Since today (April 9, 2026), outbound IPv4 connectivity from app containers is broken. Nothing was changed on our side. Restoring an n8n backup from several days ago did not fix the issue.

Symptoms:

• Workflows using Pipedrive (and Webflow) fail with: "The host is unreachable, perhaps the server is offline"
• Logs show: connect EHOSTUNREACH 172.67.68.102:443 and connect EHOSTUNREACH 104.18.188.228:443
• Error also appears for community nodes fetching: Error while fetching community nodes: connect EHOSTUNREACH 172.67.68.102:443

Diagnosis performed:

1. DNS is working — after fixing the upstream DNS (changed from OVH DNS 213.186.33.99 to 1.1.1.1 on ens3/ens4), nslookup api.pipedrive.com resolves correctly from inside the container.

2. IPv6 works, IPv4 does not — curl https://api.pipedrive.com succeeds via IPv6 but curl -4 https://api.pipedrive.com fails with "No route to host" from inside the container.

3. Host can reach the IPs fine — ping 172.67.68.102 and ping 104.18.188.228 both succeed from the host.

4. Container network looks correct:

   • Default route: default via 172.18.0.1 dev eth0
   • Container IP: 172.18.18.25/16

5. iptables / NAT look correct:

   • MASQUERADE rule exists for 172.18.0.0/16 → !br-c372a117c03f
   • cloudron_blocklist ipset is nearly empty (8 entries), does not contain Cloudflare IPs
   • DOCKER-CT, DOCKER-FORWARD, DOCKER-USER chains reviewed — nothing obviously blocking

6. The issue seems to affect all app containers for external IPv4, not just n8n.

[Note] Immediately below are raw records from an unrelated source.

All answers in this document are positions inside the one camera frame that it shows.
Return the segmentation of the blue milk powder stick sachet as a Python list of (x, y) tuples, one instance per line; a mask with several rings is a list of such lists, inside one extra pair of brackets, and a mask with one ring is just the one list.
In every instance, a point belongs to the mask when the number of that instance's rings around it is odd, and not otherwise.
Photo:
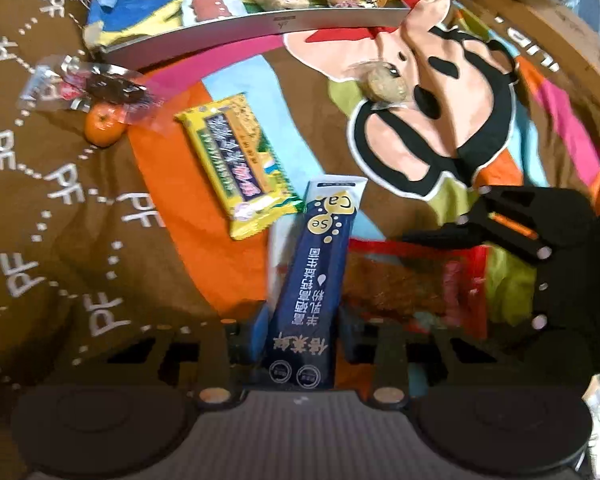
[(313, 390), (334, 384), (337, 311), (366, 184), (364, 177), (326, 174), (306, 189), (306, 208), (262, 361), (266, 381), (274, 387)]

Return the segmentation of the red spicy snack packet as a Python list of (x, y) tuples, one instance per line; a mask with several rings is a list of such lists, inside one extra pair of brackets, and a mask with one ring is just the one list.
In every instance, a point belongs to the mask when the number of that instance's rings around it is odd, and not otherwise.
[(370, 322), (396, 321), (410, 332), (460, 328), (486, 338), (488, 248), (437, 249), (397, 240), (349, 242), (342, 304)]

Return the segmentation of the yellow rice cracker packet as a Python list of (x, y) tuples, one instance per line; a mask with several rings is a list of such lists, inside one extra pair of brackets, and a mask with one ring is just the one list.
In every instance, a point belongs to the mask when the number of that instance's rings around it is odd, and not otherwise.
[(244, 240), (280, 217), (302, 211), (243, 93), (189, 107), (175, 115), (227, 214), (230, 237)]

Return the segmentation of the round biscuit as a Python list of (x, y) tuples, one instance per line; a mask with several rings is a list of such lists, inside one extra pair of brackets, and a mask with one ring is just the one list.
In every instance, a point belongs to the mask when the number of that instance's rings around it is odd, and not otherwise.
[(409, 108), (412, 105), (413, 87), (393, 64), (386, 61), (365, 62), (355, 66), (353, 73), (372, 110)]

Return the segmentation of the small orange mandarin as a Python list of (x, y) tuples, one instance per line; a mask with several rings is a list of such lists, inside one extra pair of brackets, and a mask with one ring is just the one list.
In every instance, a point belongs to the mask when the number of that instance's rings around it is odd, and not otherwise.
[(123, 110), (107, 102), (94, 104), (86, 114), (84, 138), (98, 148), (109, 148), (117, 143), (126, 130)]

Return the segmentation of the clear packet dark dried fruit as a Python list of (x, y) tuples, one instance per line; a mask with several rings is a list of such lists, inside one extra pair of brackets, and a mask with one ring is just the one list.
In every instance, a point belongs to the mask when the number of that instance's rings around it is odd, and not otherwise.
[(166, 90), (135, 70), (51, 55), (36, 64), (17, 106), (27, 112), (91, 112), (110, 105), (114, 118), (129, 125), (149, 119), (164, 102)]

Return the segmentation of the brown patterned PF pillow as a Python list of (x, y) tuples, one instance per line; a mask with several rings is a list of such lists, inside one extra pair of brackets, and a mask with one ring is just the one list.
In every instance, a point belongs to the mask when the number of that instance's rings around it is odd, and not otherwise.
[(86, 14), (87, 0), (0, 0), (0, 479), (26, 473), (9, 428), (24, 390), (212, 315), (130, 141), (98, 148), (81, 113), (17, 104), (46, 56), (86, 59)]

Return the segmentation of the colourful cartoon monkey blanket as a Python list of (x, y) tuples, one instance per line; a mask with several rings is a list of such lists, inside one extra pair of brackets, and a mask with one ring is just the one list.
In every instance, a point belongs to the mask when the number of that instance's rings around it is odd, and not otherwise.
[[(409, 108), (372, 110), (355, 66), (386, 61)], [(483, 185), (574, 188), (600, 204), (600, 105), (539, 41), (472, 0), (420, 0), (393, 28), (292, 32), (227, 44), (163, 71), (182, 90), (132, 150), (194, 286), (219, 314), (268, 293), (268, 243), (236, 242), (175, 115), (243, 93), (292, 187), (366, 177), (353, 236), (394, 240), (465, 212)]]

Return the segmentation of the grey tray with frog towel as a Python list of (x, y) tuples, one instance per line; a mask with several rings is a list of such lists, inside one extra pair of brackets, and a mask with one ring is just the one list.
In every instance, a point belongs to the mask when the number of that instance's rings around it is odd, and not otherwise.
[(253, 0), (92, 0), (83, 29), (87, 49), (105, 61), (145, 68), (254, 37), (317, 28), (396, 26), (405, 8), (265, 11)]

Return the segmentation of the wooden bed frame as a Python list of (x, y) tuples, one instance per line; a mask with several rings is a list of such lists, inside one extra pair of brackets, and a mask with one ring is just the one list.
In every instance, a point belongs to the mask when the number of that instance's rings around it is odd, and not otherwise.
[(472, 0), (532, 39), (588, 90), (600, 90), (600, 34), (573, 10), (544, 0)]

Question: Did something change on the Cloudron platform side today (routing, iptables rules, network configuration) that could explain why IPv4 forwarding from containers to external IPs stopped working, while IPv6 remains functional?

Host info:

• Cloudron host ID: 9fa34633-859b-460d-a883-d1d3f5030f54-0
• Affected app container: 53ed2453-c0d6-49ca-96f9-666104462c2f (n8n)
• VPS provider: OVH / OpenStack

Please let us know what to check next or if a platform-level fix is needed.

Thank you.